Adriana passed away in 2001, after a short illness. In the years since, I have slowly realized that without meaning to, I learned a lot from her. I find myself, at times, appreciating the way she did things. Who would have known…..maybe it means I am getting older!!!

 

8 Comments

  1. Betty Kunc says:

    I thoroughly enjoyed this blog Mercedes. My mother-in-law was a very tough cookie. But I came to understand that deep down she was wanting the same things we all want from life. Once I got to that point I no longer seemed to notice or mind her ways so much. I have many fond memories of her.

    • Mercedes Mercedes says:

      Thank you, Betty! I am enjoying writing it. Mothers-in-law are a good example of people we learn from without even realizing it. Other things I never gave a second thought are becoming important and I keep discovering what I learned from them. It’s a great feeling. So glad you came to visit…..

  2. It’s a common experience Mercedes. As we grow older or better yet wiser, we see things/events from our past with different eyes. In my life now with all the messes I have going on, I am seeing my mother’s struggles with new eyes and have great admiration for how she survived a bad situation.

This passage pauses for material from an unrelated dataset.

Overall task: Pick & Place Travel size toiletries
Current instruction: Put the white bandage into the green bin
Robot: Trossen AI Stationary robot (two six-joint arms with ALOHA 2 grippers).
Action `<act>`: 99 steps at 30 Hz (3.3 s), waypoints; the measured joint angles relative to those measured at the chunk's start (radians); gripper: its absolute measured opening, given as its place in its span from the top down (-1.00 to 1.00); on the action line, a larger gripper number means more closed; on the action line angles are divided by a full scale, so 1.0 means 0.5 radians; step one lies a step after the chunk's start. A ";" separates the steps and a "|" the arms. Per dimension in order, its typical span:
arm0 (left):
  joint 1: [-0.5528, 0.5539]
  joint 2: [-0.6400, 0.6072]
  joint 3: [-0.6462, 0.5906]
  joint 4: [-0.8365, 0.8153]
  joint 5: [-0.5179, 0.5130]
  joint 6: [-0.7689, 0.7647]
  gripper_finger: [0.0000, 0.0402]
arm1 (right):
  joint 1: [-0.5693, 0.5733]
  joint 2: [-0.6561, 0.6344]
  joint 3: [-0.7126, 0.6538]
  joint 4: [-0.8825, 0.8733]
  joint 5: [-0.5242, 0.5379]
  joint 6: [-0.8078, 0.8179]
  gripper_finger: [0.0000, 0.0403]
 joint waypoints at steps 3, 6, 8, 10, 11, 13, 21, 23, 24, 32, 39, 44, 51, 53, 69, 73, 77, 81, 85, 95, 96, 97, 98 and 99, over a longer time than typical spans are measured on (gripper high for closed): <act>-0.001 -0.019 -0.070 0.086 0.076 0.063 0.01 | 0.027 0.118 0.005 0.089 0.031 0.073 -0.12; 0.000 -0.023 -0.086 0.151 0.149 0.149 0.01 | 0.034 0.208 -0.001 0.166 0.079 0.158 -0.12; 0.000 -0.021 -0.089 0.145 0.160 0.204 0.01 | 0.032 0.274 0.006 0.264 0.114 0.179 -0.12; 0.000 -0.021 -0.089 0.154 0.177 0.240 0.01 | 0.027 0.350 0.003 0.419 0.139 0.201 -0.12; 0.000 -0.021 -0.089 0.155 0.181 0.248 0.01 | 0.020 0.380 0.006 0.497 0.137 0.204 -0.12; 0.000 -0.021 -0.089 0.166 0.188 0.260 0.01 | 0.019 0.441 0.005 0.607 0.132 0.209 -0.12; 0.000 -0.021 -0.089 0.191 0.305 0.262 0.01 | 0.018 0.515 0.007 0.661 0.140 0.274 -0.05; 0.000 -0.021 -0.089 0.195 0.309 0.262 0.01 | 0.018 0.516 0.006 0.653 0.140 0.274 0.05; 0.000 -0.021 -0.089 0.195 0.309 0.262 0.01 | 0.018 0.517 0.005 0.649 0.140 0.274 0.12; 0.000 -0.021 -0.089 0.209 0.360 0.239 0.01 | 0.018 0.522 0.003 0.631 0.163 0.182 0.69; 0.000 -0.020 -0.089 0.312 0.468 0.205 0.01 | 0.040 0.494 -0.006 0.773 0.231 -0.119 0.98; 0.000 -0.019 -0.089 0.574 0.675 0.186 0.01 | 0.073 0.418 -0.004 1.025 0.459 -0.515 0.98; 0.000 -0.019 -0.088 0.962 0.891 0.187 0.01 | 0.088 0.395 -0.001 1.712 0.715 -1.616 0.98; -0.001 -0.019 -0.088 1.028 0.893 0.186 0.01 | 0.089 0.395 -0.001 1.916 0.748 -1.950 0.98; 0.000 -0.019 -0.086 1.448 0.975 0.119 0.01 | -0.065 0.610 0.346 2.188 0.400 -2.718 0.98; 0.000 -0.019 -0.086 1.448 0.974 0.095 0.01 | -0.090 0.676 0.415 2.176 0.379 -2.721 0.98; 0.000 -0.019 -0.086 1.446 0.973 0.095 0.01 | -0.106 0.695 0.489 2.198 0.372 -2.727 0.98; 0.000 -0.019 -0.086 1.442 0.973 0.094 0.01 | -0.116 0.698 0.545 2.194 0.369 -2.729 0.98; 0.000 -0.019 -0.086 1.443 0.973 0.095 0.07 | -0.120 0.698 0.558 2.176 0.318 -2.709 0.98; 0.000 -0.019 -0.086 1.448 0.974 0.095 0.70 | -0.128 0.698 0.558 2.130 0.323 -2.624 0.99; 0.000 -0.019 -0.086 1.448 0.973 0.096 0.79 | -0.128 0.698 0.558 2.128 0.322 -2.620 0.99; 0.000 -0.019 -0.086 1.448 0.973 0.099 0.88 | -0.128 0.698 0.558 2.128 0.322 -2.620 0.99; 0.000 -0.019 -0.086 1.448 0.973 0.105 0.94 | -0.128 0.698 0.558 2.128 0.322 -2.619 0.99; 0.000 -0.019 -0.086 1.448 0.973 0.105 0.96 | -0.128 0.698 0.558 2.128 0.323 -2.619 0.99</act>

    • Mercedes Mercedes says:

      Absolutely, as we grow older we see things in a different light!! I have great admiration for my mother. There is a strong bond with your mother that is hard to sever, so I expected that to happen. We appreciate how she dealt with situations, we learn from her as we mature. Never expected to feel the same about my mother-in-law who was such a difficult presence in my life. I had to look deeper and set aside my feelings, but it was worth it.

  3. Catharina says:

    Never thought that I might be able to look at my mother-in-law this way. Unfortunately
    I don’t see myself reaching your understanding. Kitty

    • Mercedes Mercedes says:

      Never thought I could see mine in this way either. It has been a learning experience, one that has helped ME. Putting aside my feelings was not easy, but thinking that I could benefit from that relationship was key. After all, something good should come out of those difficult years!!!

  4. mia014cargo says:

    Hi Mercedes, it’s interesting how with maturity usually comes wisdom. Now we are sufficiently mature to understand some of our past relationships…i totally get it, well most of the time!